EXERCISE GOAL >>
Lines holding the word "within" must be located in the listing below and copied.

*** AVAILABLE RECORDS Section Begins ***

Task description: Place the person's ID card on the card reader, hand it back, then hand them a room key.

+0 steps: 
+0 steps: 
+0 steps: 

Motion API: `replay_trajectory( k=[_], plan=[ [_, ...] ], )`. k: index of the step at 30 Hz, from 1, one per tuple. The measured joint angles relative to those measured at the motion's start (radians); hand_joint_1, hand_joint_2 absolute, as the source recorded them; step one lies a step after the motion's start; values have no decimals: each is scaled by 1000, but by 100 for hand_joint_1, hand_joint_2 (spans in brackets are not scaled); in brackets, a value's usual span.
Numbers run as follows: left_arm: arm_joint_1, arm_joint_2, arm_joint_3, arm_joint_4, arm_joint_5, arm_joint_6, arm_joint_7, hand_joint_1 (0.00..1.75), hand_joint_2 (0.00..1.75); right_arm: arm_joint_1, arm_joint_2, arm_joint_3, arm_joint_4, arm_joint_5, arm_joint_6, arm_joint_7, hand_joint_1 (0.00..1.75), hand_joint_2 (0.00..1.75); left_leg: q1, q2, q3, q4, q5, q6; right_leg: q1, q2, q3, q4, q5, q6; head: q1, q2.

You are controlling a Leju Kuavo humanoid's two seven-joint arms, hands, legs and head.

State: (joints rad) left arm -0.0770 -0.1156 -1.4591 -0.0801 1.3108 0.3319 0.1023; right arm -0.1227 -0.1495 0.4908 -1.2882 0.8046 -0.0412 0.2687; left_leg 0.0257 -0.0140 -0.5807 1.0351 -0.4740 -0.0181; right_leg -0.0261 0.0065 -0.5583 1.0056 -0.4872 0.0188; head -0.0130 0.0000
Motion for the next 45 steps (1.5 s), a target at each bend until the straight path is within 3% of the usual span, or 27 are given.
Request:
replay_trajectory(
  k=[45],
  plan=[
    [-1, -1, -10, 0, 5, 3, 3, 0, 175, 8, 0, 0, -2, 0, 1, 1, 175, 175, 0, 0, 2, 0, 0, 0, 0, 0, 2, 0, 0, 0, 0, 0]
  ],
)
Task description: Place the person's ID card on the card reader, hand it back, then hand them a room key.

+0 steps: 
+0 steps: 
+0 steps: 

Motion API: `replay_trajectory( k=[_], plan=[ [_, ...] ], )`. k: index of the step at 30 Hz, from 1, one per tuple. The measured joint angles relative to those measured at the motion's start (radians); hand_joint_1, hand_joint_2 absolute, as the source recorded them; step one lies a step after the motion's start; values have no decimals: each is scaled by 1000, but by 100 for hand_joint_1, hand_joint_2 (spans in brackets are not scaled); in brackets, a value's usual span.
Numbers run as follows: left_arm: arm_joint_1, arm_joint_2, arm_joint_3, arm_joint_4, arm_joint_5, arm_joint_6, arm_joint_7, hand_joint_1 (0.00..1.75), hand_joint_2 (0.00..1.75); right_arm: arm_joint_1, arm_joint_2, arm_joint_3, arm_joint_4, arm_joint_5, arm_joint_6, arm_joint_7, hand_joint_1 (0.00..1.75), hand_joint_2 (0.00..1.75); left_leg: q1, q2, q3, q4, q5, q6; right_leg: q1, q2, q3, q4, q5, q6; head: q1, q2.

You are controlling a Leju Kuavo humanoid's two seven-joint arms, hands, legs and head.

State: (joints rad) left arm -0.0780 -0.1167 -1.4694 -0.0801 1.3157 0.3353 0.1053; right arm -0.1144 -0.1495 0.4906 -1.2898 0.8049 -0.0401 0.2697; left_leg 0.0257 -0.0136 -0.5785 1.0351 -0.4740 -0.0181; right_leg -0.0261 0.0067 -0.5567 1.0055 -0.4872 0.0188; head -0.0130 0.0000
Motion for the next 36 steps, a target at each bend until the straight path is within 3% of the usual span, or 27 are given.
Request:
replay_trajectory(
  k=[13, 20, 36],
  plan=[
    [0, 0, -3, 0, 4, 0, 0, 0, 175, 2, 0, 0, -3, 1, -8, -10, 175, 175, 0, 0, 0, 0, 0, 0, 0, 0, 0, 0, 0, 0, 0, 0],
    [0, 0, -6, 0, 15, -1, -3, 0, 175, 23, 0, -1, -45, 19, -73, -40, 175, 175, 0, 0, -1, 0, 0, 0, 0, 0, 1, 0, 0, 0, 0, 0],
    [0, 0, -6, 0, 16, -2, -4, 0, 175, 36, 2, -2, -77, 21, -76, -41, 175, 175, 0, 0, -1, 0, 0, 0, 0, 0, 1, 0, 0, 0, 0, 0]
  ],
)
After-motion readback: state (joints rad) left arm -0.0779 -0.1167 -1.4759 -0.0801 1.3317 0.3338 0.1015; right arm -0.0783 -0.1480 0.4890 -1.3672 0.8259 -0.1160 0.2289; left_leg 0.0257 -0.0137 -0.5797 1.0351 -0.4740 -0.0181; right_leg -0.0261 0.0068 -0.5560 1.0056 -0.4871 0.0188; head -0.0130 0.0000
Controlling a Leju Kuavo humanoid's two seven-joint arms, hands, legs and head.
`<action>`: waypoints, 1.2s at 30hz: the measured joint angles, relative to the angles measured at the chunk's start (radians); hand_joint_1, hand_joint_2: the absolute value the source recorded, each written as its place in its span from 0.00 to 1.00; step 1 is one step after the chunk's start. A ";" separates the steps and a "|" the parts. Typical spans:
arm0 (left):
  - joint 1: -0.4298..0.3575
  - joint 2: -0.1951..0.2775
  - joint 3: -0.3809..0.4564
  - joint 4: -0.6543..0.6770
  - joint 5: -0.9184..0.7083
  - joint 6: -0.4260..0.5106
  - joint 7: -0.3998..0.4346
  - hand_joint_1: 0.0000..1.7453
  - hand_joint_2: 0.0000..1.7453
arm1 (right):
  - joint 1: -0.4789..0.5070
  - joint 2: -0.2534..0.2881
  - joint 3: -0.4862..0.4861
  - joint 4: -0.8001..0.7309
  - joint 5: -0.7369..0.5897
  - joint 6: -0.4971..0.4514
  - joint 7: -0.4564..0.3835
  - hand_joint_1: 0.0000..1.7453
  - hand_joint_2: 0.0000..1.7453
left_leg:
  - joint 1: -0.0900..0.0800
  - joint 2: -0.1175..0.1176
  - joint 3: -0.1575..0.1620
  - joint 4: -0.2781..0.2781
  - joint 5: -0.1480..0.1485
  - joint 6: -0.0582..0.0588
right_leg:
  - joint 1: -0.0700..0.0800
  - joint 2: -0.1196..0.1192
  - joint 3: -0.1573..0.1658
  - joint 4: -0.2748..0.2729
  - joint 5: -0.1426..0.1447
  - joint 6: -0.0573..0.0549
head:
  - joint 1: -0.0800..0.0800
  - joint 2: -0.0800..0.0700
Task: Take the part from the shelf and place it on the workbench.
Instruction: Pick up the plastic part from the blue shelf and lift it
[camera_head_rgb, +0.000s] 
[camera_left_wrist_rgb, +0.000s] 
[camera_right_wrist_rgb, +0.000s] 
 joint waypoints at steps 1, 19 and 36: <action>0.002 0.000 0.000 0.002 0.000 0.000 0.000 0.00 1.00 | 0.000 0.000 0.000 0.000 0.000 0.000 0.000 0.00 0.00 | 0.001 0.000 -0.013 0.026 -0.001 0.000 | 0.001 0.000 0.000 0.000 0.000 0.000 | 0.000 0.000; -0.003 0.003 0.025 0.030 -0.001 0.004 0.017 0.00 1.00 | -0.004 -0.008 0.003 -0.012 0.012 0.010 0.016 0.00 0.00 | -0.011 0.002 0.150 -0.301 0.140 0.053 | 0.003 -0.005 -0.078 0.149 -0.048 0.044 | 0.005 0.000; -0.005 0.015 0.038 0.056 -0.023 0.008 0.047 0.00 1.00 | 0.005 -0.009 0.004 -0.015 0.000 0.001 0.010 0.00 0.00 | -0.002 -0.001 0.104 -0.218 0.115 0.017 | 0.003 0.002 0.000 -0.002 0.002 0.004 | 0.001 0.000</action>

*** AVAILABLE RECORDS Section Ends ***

WRITTEN SOLUTION >>
Motion for the next 45 steps (1.5 s), a target at each bend until the straight path is within 3% of the usual span, or 27 are given.
Motion for the next 36 steps, a target at each bend until the straight path is within 3% of the usual span, or 27 are given.

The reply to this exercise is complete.